The file connector receives the serialized data from the export streams and writes it out as text files (either comma or tab separated) to disk. The file connector writes the data out one file per stream, "rolling" over to new files periodically. The filenames of the exported data are constructed from:
A unique prefix (specified with the nonce
property)
A unique value identifying the current version of the database schema
The stream name
A timestamp identifying when the file was started
While the file is being written, the file name also contains the prefix "active-". Once the file is complete and a new file started, the "active-" prefix is removed. Therefore, any export files without the prefix are complete and can be copied, moved, deleted, or post-processed as desired.
There are two properties that must be set when using the file connector:
The type
property lets you choose between comma-separated files (csv) or tab-delimited files
(tsv).
The nonce
property specifies a unique prefix to identify all files that the connector writes
out for this database instance.
Table 15.1, “File Export Properties” describes the supported properties for the file connector.
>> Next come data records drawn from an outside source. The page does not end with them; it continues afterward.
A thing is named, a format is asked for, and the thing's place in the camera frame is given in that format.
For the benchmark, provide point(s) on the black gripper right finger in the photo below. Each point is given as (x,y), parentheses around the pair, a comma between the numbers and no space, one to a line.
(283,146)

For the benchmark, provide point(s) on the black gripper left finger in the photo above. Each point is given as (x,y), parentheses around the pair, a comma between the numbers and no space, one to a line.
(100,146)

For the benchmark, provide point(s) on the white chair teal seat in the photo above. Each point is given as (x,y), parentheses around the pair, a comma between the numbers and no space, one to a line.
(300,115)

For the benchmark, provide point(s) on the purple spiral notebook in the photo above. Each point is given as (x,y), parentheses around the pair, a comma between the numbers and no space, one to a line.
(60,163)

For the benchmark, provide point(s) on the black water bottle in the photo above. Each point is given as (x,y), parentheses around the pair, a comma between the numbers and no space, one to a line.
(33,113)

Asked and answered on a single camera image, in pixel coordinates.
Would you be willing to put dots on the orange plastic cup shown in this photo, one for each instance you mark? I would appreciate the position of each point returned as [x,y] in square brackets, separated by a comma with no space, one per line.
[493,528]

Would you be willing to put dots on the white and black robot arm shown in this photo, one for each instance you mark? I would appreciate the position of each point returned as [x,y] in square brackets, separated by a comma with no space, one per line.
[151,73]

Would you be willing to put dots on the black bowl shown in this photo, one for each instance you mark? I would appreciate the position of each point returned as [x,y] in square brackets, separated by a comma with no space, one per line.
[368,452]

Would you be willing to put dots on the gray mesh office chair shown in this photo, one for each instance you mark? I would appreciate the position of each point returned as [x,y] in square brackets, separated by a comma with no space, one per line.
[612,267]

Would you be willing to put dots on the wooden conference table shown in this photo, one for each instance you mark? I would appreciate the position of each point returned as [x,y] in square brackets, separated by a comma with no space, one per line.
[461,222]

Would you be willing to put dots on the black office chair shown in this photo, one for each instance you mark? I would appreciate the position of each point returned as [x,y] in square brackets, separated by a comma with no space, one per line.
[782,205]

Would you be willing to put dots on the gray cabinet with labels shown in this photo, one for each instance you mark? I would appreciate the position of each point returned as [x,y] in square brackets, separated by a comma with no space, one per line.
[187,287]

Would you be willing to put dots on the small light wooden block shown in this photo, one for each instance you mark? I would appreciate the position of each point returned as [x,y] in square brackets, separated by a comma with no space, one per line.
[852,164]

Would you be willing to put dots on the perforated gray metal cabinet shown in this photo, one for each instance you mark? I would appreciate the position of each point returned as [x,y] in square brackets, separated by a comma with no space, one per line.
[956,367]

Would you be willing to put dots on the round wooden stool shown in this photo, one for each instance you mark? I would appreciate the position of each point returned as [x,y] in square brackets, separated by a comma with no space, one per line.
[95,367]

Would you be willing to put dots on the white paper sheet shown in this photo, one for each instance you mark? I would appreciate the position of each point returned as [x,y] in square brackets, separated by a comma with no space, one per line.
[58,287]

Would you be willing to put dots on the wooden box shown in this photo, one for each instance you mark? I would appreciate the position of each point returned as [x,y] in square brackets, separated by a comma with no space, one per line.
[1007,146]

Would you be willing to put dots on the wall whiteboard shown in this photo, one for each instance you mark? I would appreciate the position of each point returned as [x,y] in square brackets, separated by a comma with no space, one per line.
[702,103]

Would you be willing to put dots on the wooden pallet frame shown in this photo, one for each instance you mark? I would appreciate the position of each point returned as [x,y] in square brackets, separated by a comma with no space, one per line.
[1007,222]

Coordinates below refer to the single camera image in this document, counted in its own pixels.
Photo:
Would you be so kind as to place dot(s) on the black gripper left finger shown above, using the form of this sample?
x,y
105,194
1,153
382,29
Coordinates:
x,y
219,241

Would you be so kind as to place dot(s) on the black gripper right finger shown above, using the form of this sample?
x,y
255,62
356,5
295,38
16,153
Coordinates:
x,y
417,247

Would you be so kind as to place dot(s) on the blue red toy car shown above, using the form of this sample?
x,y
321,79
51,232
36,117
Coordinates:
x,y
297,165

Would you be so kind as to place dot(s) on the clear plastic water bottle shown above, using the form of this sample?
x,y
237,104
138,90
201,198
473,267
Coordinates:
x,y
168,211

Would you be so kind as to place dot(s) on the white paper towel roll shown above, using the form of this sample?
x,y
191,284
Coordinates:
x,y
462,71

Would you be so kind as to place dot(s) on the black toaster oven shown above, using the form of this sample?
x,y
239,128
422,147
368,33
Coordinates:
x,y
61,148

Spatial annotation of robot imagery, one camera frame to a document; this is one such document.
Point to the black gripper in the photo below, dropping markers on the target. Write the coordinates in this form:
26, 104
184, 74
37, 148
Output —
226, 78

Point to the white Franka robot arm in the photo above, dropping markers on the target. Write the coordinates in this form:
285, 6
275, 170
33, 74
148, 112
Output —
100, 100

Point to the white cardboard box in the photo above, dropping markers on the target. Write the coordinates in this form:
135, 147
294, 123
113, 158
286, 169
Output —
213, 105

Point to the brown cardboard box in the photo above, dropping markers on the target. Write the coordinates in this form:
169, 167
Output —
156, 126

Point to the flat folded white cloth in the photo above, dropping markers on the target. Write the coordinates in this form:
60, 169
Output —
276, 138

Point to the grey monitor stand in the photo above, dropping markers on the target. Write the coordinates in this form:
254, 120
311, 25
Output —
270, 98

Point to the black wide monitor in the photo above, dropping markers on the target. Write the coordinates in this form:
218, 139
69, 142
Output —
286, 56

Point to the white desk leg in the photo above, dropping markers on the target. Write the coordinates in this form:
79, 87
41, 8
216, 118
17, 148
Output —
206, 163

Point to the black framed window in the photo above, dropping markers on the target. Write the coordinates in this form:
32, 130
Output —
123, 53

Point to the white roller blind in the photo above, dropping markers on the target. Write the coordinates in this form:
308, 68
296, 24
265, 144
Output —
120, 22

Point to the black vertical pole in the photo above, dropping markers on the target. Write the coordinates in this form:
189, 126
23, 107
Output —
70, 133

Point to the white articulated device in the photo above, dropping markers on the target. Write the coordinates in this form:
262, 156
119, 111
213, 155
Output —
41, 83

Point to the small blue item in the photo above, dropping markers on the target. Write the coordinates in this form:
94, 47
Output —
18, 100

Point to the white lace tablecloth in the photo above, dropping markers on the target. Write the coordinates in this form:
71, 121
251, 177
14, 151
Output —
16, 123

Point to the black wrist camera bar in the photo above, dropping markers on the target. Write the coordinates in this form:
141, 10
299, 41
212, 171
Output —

Table 15.1. File Export Properties
Property | Allowable Values | Description |
---|---|---|
type* | csv, tsv | Specifies whether to create comma-separated (CSV) or tab-delimited (TSV) files, |
nonce* | string | A unique prefix for the output files. |
outdir | directory path | The directory where the files are created. Relative paths are relative to the database root directory on each server. If you do not specify an output path, VoltDB writes the output files into the root directory itself. |
period | Integer | The frequency, in minutes, for "rolling" the output file. The default frequency is 60 minutes. |
binaryencoding | hex, base64 | Specifies whether VARBINARY data is encoded in hexadecimal or BASE64 format. The default is hexadecimal. |
dateformat | format string | The format of the date used when constructing the output file names. You specify the date format as a Java SimpleDateFormat string. The default format is "yyyyMMddHHmmss". |
timezone | string | The time zone to use when formatting the timestamp. Specify the time zone as a Java timezone identifier. The default is GMT. |
delimiters | string | Specifies the delimiter characters for CSV output. The text string specifies four characters in the following order: the separator, the quote character, the escape character, and the end-of-line character. Non-printing characters must be encoded as Java literals. For example, the new line character (ASCII code 13) should be entered as "\n". Alternately, you can use Java Unicode literals, such as "\u000d". You must also encode any XML special characters, such as the ampersand and left angle bracket as HTML entities for inclusion in the XML configuration file. For example encoding "<" as ">". The following property definition matches the default delimiters. That is, the comma, the double quotation character twice (as both the quote and escape delimiters) and the new line character: <property name="delimiter">,""\n</property> |
batched | true, false | Specifies whether to store the output files in subfolders that are "rolled" according to the frequency specified by the period property. The subfolders are named according to the nonce and the timestamp, with "active-" prefixed to the subfolder currently being written. |
skipinternals | true, false | Specifies whether to include six columns of VoltDB metadata (such as transaction ID and timestamp) in the output. If you specify skipinternals as "true", the output files contain only the exported stream data. |
with-schema | true, false | Specifies whether to write a JSON representation of each stream's schema as part of the export. The JSON schema files can be used to ensure the appropriate datatype and precision is maintained if and when the output files are imported into another system. |
*Required |
Whatever properties you choose, the order and representation of the content within the output files is the same. The export connector writes a separate line of data for every INSERT it receives, including the following information:
Six columns of metadata generated by the export connector. This information includes a transaction ID, a timestamp, a sequence number, the site and partition IDs, as well as an integer indicating the query type.
The remaining columns are the columns of the database stream, in the same order as they are listed in the database definition (DDL) file.